Task to carry out => Please reproduce all of the data exactly as it appears, but skip the pictures.

Exercise data =>
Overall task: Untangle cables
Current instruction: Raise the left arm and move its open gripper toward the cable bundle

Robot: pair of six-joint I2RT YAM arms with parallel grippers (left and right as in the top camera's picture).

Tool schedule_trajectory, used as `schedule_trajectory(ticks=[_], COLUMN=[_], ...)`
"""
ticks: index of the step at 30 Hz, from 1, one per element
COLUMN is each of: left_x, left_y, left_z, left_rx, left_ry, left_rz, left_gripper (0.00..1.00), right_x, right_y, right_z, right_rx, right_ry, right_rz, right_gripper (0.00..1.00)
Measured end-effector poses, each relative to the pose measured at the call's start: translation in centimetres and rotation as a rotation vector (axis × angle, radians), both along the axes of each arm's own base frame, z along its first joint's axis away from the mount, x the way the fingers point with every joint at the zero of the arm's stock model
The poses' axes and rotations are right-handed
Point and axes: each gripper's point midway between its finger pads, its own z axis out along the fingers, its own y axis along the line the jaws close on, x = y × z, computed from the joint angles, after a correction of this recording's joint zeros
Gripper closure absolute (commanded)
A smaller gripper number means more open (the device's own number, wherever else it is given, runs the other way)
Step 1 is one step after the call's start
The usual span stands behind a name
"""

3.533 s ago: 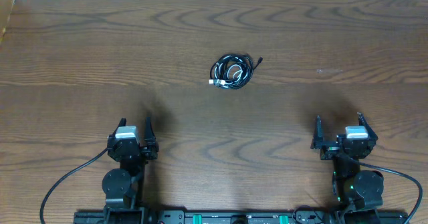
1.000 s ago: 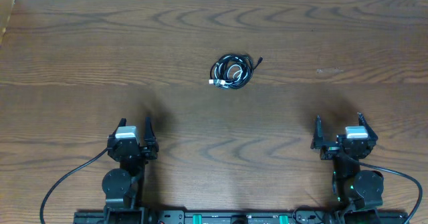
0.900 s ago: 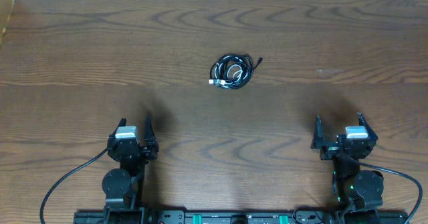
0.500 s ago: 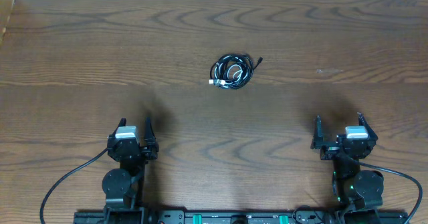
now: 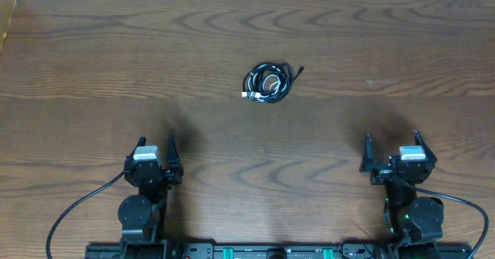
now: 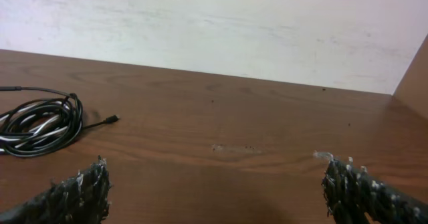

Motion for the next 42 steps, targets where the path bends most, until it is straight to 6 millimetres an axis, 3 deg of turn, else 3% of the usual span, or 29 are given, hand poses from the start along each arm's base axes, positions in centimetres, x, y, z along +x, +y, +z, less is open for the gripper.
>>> schedule_trajectory(ticks=[10,16,20,21,22,24,29,31,36,42], left_x=[0.0,0.0,-0.5,-1.1,-1.5,-2.5,-6.0,-7.1,-8.4,-7.8], left_y=[0.0,-0.5,-1.4,-2.1,-2.3,-2.8,-3.3,-3.4,-4.0,-5.0], left_z=[0.3,2.1,5.2,7.2,7.9,9.2,15.2,16.5,18.1,18.5], left_rx=[-0.002,-0.007,-0.009,-0.011,-0.019,-0.043,-0.079,-0.089,-0.115,-0.158], left_ry=[-0.011,-0.072,-0.123,-0.152,-0.149,-0.117,-0.138,-0.111,0.052,0.309], left_rz=[0.0,-0.031,-0.084,-0.12,-0.132,-0.159,-0.191,-0.196,-0.219,-0.262], left_gripper=[0.37,0.37,0.37,0.37,0.37,0.37,0.37,0.37,0.37,0.37], right_x=[0.0,0.0,0.0,0.0,0.0,0.0,0.0,0.0,0.0,0.0], right_y=[0.0,0.0,0.0,0.0,0.0,0.0,0.1,0.1,0.1,0.1], right_z=[0.0,0.0,0.0,0.0,0.0,0.0,0.0,0.0,0.0,0.0], right_rx=[0.0,0.0,0.0,0.0,0.0,0.0,0.0,0.0,0.0,0.0], right_ry=[0.0,0.0,0.0,0.0,0.0,0.0,0.001,0.001,0.001,0.001], right_rz=[0.0,0.0,0.0,0.0,0.0,0.0,0.003,0.003,0.003,0.004], right_gripper=[0.01,0.01,0.01,0.01,0.01,0.01,0.01,0.01,0.01,0.01])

Result =>
Overall task: Untangle cables
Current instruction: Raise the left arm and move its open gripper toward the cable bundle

Robot: pair of six-joint I2RT YAM arms with parallel grippers (left and right as in the top camera's picture).

Tool schedule_trajectory, used as `schedule_trajectory(ticks=[_], COLUMN=[_], ...)`
"""
ticks: index of the step at 30 Hz, from 1, one per element
COLUMN is each of: left_x, left_y, left_z, left_rx, left_ry, left_rz, left_gripper (0.00..1.00), right_x, right_y, right_z, right_rx, right_ry, right_rz, right_gripper (0.00..1.00)
Measured end-effector poses, each relative to the pose measured at the call's start: translation in centimetres and rotation as a rotation vector (axis × angle, radians), both along the axes of each arm's own base frame, z along its first joint's axis away from the mount, x the way the fingers point with every joint at the zero of the arm's stock model
The poses' axes and rotations are right-handed
Point and axes: each gripper's point midway between its finger pads, its own z axis out along the fingers, its own y axis along the line the jaws close on, x = y × z, computed from the joint angles, after a correction of this recording's joint zeros
Gripper closure absolute (commanded)
A smaller gripper number means more open (the device's own number, wherever else it is given, runs the other way)
Step 1 is one step after the call's start
The usual span stands behind a name
"""

3.533 s ago: 
1.000 s ago: 
0.900 s ago: 
0.500 s ago: 
now: 
now: 

Motion for the next 42 steps, targets where the path bends most, until it is straight to 6 millimetres an axis, 3 deg of turn, else 3% of the usual span, or 29 are given, hand poses from the start along each arm's base axes, positions in centimetres, x, y, z along +x, +y, +z, less is open for the gripper.
>>> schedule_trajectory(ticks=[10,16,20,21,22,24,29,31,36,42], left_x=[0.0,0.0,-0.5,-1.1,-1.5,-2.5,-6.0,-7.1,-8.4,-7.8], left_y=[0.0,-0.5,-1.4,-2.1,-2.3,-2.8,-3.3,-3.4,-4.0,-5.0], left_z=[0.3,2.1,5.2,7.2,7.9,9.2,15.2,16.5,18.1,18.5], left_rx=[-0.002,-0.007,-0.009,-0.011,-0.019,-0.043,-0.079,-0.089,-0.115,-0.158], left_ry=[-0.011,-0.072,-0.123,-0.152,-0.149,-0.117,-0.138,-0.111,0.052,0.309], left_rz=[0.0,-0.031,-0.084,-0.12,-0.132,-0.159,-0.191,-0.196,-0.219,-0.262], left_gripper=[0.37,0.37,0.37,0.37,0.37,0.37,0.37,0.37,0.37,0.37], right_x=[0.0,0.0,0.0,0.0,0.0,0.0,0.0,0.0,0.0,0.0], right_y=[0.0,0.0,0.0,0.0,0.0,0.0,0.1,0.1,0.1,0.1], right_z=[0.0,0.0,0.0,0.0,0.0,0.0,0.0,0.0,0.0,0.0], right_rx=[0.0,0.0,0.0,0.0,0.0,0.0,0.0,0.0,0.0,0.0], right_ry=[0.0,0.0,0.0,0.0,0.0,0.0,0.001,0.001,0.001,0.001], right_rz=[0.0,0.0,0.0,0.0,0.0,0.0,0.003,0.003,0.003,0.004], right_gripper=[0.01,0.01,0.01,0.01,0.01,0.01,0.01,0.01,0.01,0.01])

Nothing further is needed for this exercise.